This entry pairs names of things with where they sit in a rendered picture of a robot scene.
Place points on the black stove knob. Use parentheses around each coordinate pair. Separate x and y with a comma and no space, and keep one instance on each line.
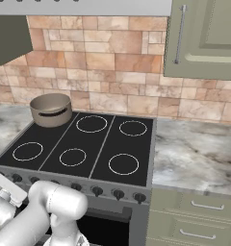
(97,191)
(140,197)
(118,193)
(34,179)
(16,177)
(76,186)

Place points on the black stove with grey frame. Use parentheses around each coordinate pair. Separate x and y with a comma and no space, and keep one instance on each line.
(98,150)

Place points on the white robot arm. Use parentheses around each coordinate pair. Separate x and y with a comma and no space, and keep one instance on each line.
(56,201)

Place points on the grey range hood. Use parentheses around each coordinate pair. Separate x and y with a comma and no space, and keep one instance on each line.
(88,7)

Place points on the green wall cupboard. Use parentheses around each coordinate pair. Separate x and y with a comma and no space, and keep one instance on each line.
(10,36)

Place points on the green drawer front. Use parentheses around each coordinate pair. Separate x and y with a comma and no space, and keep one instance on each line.
(194,232)
(210,205)

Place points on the black oven door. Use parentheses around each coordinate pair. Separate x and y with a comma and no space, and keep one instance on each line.
(104,229)

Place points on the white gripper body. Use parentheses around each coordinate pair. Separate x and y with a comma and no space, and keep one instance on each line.
(11,189)

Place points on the brown cooking pot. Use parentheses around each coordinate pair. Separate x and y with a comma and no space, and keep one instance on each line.
(51,112)

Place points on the green wall cupboard door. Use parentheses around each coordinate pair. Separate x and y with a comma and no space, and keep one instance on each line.
(210,38)
○ ○ ○
> [ABOUT THIS EXERCISE]
Your copy should match the listing exactly, apart from the pictures it leaves out.

> [SOLVED EXERCISE]
This entry pairs names of things with where they sit in a rendered picture of a robot scene.
Place points on the black stove knob. Use parentheses around each coordinate pair. Separate x and y with a comma and no space, and keep one instance on each line.
(97,191)
(140,197)
(118,193)
(34,179)
(16,177)
(76,186)

Place points on the black stove with grey frame. Use parentheses around each coordinate pair. Separate x and y with a comma and no space, and keep one instance on each line.
(98,150)

Place points on the white robot arm. Use parentheses around each coordinate pair. Separate x and y with a comma and no space, and keep one instance on each line.
(56,201)

Place points on the grey range hood. Use parentheses around each coordinate pair. Separate x and y with a comma and no space, and keep one instance on each line.
(88,7)

Place points on the green wall cupboard. Use parentheses around each coordinate pair. Separate x and y with a comma and no space, and keep one instance on each line.
(10,36)

Place points on the green drawer front. Use parentheses around each coordinate pair. Separate x and y with a comma and no space, and keep one instance on each line.
(194,232)
(210,205)

Place points on the black oven door. Use parentheses around each coordinate pair. Separate x and y with a comma and no space, and keep one instance on each line.
(104,229)

Place points on the white gripper body. Use parentheses around each coordinate pair. Separate x and y with a comma and no space, and keep one instance on each line.
(11,189)

Place points on the brown cooking pot. Use parentheses around each coordinate pair. Separate x and y with a comma and no space, and keep one instance on each line.
(51,112)

Place points on the green wall cupboard door. Use parentheses around each coordinate pair. Separate x and y with a comma and no space, and keep one instance on each line.
(210,38)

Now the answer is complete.